WORK REQUIRED: Apart from the pictures, print the data below exactly as given.

AVAILABLE DATA:
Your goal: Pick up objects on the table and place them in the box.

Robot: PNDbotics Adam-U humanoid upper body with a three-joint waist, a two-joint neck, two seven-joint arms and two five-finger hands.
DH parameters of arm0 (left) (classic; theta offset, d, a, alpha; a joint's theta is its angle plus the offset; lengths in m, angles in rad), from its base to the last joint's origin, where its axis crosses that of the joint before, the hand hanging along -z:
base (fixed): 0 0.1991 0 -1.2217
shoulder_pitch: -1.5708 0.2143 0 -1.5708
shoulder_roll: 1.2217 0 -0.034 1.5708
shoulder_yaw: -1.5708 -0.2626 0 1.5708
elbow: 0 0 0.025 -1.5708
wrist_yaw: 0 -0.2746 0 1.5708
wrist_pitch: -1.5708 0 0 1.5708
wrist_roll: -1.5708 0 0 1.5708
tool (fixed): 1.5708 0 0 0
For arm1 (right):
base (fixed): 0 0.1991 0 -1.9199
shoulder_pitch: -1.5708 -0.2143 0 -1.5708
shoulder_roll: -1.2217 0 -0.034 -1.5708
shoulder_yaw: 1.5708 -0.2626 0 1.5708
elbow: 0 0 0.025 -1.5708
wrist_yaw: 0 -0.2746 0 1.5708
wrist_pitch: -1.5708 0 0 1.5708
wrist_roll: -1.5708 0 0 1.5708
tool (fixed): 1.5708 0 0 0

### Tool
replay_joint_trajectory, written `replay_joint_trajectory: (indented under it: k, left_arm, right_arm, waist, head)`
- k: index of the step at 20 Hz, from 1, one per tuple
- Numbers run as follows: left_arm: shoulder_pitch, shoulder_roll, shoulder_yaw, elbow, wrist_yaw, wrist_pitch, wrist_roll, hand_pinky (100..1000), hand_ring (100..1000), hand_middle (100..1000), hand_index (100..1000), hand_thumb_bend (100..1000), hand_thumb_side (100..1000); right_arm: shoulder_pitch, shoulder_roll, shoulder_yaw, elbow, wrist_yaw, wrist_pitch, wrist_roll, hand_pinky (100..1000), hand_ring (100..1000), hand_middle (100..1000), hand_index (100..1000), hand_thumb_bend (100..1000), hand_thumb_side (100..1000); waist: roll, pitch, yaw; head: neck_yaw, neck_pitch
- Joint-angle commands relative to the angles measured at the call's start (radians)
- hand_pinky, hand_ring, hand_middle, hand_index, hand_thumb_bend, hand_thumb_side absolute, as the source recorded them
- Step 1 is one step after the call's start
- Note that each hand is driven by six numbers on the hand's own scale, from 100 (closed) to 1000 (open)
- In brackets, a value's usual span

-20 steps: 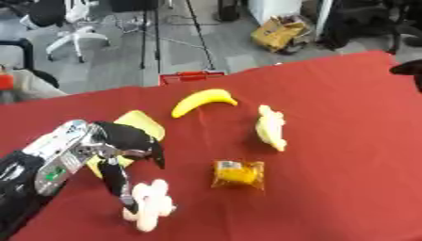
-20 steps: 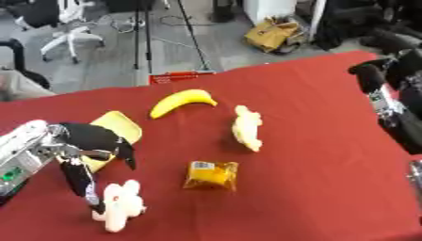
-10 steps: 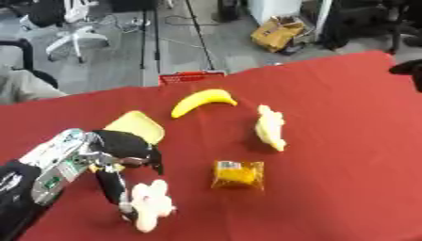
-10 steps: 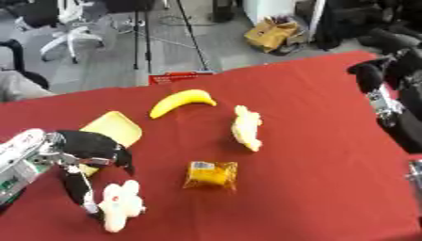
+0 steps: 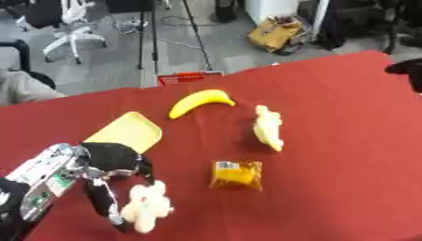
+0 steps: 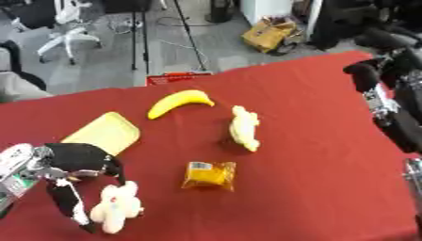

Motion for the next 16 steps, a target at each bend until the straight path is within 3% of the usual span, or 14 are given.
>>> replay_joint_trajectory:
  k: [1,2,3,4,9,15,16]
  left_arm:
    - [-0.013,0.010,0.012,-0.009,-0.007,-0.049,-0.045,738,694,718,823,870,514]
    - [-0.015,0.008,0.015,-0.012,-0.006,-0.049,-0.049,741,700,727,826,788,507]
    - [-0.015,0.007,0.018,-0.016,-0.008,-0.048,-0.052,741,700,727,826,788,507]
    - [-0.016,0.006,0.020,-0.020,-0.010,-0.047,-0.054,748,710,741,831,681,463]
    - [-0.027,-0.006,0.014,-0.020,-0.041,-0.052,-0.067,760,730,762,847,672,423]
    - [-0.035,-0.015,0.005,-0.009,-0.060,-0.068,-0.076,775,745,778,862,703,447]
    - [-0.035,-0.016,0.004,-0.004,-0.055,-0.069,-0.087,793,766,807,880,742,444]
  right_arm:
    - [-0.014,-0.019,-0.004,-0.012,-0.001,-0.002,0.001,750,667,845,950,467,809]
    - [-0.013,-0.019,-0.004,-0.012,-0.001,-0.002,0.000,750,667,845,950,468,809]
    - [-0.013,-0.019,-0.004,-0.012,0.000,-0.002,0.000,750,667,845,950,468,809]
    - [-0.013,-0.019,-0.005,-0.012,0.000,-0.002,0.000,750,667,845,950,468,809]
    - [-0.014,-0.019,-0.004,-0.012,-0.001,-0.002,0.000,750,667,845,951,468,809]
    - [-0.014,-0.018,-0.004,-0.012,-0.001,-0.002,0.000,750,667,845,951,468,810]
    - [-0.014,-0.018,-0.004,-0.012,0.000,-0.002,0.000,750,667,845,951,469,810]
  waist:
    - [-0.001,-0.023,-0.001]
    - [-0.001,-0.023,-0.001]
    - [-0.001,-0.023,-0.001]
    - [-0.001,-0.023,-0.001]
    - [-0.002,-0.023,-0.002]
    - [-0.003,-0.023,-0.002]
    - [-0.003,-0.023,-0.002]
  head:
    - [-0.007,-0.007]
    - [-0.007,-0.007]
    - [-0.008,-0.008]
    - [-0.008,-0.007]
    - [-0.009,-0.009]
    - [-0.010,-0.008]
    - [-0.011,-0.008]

TASK ANSWER:
Your goal: Pick up objects on the table and place them in the box.

Robot: PNDbotics Adam-U humanoid upper body with a three-joint waist, a two-joint neck, two seven-joint arms and two five-finger hands.
DH parameters of arm0 (left) (classic; theta offset, d, a, alpha; a joint's theta is its angle plus the offset; lengths in m, angles in rad), from its base to the last joint's origin, where its axis crosses that of the joint before, the hand hanging along -z:
base (fixed): 0 0.1991 0 -1.2217
shoulder_pitch: -1.5708 0.2143 0 -1.5708
shoulder_roll: 1.2217 0 -0.034 1.5708
shoulder_yaw: -1.5708 -0.2626 0 1.5708
elbow: 0 0 0.025 -1.5708
wrist_yaw: 0 -0.2746 0 1.5708
wrist_pitch: -1.5708 0 0 1.5708
wrist_roll: -1.5708 0 0 1.5708
tool (fixed): 1.5708 0 0 0
For arm1 (right):
base (fixed): 0 0.1991 0 -1.9199
shoulder_pitch: -1.5708 -0.2143 0 -1.5708
shoulder_roll: -1.2217 0 -0.034 -1.5708
shoulder_yaw: 1.5708 -0.2626 0 1.5708
elbow: 0 0 0.025 -1.5708
wrist_yaw: 0 -0.2746 0 1.5708
wrist_pitch: -1.5708 0 0 1.5708
wrist_roll: -1.5708 0 0 1.5708
tool (fixed): 1.5708 0 0 0

### Tool
replay_joint_trajectory, written `replay_joint_trajectory: (indented under it: k, left_arm, right_arm, waist, head)`
- k: index of the step at 20 Hz, from 1, one per tuple
- Numbers run as follows: left_arm: shoulder_pitch, shoulder_roll, shoulder_yaw, elbow, wrist_yaw, wrist_pitch, wrist_roll, hand_pinky (100..1000), hand_ring (100..1000), hand_middle (100..1000), hand_index (100..1000), hand_thumb_bend (100..1000), hand_thumb_side (100..1000); right_arm: shoulder_pitch, shoulder_roll, shoulder_yaw, elbow, wrist_yaw, wrist_pitch, wrist_roll, hand_pinky (100..1000), hand_ring (100..1000), hand_middle (100..1000), hand_index (100..1000), hand_thumb_bend (100..1000), hand_thumb_side (100..1000); waist: roll, pitch, yaw; head: neck_yaw, neck_pitch
- Joint-angle commands relative to the angles measured at the call's start (radians)
- hand_pinky, hand_ring, hand_middle, hand_index, hand_thumb_bend, hand_thumb_side absolute, as the source recorded them
- Step 1 is one step after the call's start
- Note that each hand is driven by six numbers on the hand's own scale, from 100 (closed) to 1000 (open)
- In brackets, a value's usual span

-20 steps: 
-20 steps: 
-10 steps: 
-10 steps: 
+0 steps: 
+0 steps: 

Motion for the next 16 steps, a target at each bend until the straight path is within 3% of the usual span, or 14 are given.
>>> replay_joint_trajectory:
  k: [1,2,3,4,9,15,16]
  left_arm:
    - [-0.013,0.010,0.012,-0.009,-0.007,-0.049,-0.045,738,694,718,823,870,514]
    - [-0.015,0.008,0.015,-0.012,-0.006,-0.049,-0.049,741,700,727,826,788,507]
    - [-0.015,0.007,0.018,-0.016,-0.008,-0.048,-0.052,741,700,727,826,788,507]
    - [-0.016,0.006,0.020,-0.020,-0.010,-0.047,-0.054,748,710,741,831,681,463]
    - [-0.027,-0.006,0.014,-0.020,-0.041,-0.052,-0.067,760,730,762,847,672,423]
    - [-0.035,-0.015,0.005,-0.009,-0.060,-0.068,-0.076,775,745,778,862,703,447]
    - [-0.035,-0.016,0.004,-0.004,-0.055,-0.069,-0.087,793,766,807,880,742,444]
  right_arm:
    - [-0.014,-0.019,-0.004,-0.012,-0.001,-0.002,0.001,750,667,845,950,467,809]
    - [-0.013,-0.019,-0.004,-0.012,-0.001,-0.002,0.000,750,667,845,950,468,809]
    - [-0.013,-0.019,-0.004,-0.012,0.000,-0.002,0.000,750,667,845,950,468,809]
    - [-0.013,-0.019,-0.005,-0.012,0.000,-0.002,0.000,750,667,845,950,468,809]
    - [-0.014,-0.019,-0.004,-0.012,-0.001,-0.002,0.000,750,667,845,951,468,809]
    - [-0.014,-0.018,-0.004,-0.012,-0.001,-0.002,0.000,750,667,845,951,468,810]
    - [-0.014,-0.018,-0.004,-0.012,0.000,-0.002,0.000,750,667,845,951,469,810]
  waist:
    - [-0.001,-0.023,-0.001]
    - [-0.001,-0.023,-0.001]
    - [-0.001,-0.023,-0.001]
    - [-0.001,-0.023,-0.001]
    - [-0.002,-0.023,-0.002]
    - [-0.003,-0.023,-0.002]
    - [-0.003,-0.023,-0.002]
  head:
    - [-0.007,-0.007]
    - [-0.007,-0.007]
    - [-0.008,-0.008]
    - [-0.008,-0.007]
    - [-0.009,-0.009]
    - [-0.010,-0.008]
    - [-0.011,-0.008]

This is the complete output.